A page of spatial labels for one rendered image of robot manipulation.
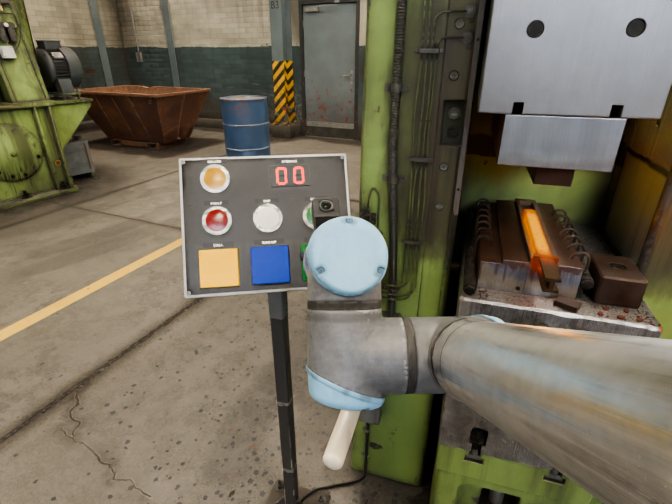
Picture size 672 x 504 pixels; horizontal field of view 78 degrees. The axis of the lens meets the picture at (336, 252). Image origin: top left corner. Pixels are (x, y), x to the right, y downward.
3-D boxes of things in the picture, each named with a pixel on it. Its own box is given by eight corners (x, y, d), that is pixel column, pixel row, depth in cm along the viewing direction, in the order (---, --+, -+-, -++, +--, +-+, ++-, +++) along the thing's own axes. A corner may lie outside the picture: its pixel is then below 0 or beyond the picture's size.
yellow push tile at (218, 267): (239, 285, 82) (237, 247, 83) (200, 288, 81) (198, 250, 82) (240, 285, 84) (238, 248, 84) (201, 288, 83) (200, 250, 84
...
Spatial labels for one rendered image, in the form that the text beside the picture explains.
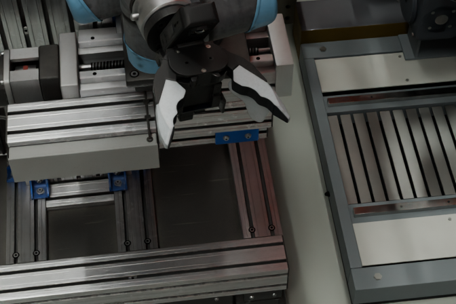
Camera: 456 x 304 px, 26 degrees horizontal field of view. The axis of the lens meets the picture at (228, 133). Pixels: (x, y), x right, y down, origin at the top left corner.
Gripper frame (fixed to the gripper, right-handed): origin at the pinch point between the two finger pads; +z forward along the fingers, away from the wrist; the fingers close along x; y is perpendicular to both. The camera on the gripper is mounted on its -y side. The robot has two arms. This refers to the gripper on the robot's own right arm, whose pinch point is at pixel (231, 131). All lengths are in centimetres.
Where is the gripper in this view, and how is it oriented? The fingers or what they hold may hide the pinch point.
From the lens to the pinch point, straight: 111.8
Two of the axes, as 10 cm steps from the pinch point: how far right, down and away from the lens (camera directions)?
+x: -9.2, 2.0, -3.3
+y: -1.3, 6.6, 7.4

### [WORK INSTRUCTION]
Go back to the listing above and reproduce, exactly, the stretch from the line bearing "Spatial labels for one rendered image, in" through the line bearing "Camera: 456 x", without its pictures.

### [COMPLETED TASK]
Spatial labels for one rendered image, in the form that the text beside the picture explains.
Camera: 456 x 304 px, 26 degrees horizontal field of view. The axis of the lens meets the picture at (228, 133). Pixels: (x, y), x right, y down, origin at the top left corner.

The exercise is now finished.